ショルティ氏によると、脱北者たちが米国に来て必ず尋ねることがあるという。「狼の歯を持つアメリカ人はどこにいるのか」という質問だ。「脱北者たちは子供の頃に見た絵で、アメリカ人が怪物として描かれていたが、実際のアメリカ人が親切だと知って驚く」とショルティ氏は説明し、「真実を知ることですべてが変わる」と改めて強調した。

ショルティ氏が北朝鮮に情報を送る手段は、毎日朝夕2回、北朝鮮住民向けに放送される「自由北朝鮮放送」だ。ショルティ氏が率いるディフェンスフォーラム財団(DFF)は、ビラや米、ラジオなどを海に浮かべて北朝鮮住民に直接送っている。「民間の寄付だけで、昨年1年間に21万8,000ドル(約3,180万円)相当の米やラジオ、聖書などの情報を北朝鮮に送った」と説明した。

1996年に北朝鮮の惨状と人権侵害の証言を聞いて北朝鮮人権運動に身を投じたショルティ氏は、1999年に米上院で政治犯収容所に関する公聴会が開催されるのに貢献した。2003年には、北朝鮮労働党の元書記、ファン・ジャンヨプ氏の米議会証言を実現させた。この活動は、2004年に米議会が北朝鮮人権法を採択する決定的な契機となった。
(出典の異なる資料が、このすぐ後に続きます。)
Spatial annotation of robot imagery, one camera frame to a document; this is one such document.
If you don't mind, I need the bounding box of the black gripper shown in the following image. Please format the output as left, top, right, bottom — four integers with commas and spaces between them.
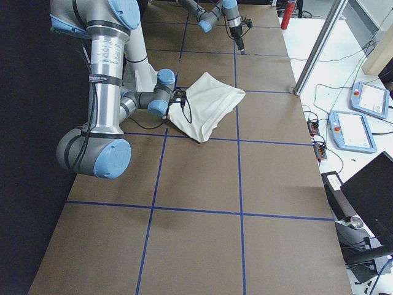
229, 25, 246, 55

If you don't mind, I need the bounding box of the cream long-sleeve printed shirt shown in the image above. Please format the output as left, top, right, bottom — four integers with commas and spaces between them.
168, 72, 246, 143

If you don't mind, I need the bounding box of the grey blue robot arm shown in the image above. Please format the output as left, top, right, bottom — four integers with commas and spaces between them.
50, 1, 175, 179
177, 0, 253, 55

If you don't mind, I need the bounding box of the red cylinder bottle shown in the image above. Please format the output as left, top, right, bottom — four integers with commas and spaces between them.
281, 0, 296, 30

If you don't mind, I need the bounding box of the orange black connector board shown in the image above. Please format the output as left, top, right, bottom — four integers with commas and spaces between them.
307, 120, 320, 136

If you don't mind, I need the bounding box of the wooden beige board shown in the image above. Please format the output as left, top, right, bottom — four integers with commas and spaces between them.
362, 25, 393, 76

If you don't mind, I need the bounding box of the near teach pendant tablet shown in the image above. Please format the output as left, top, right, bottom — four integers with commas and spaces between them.
328, 111, 377, 154

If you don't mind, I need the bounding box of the teach pendant tablet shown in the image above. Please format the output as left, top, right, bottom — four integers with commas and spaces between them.
328, 111, 377, 154
350, 82, 390, 119

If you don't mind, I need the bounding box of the far teach pendant tablet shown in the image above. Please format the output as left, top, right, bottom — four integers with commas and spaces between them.
350, 82, 390, 119

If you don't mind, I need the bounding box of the black box white label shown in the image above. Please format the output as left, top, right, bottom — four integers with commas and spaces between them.
321, 171, 345, 220

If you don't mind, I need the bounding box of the black monitor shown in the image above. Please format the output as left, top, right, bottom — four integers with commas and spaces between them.
341, 152, 392, 245

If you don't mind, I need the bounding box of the silver round knob device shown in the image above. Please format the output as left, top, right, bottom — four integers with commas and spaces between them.
349, 216, 364, 230

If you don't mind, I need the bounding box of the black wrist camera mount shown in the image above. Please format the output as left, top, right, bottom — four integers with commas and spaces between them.
169, 88, 187, 106
241, 16, 253, 29

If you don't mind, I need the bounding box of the white mast base plate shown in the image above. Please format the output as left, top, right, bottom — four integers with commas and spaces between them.
123, 60, 157, 92

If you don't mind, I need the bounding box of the aluminium frame post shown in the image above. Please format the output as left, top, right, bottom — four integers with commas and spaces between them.
294, 0, 349, 96

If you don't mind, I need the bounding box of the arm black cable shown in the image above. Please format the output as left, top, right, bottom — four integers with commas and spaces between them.
70, 42, 194, 173

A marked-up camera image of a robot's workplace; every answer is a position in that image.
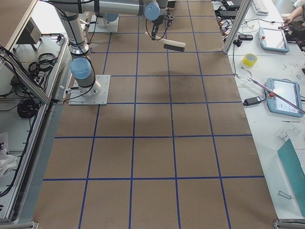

ショルティ氏が語る北朝鮮の希望は若い世代だ。「『チャンマダン(市場)世代』と呼ばれる北朝鮮の若者たちは市場経済に慣れ親しんでいる。こうした若い世代をターゲットにプログラムを制作している」と述べ、北朝鮮に送るUSBにはK-POPやK-ドラマも含まれていると紹介した。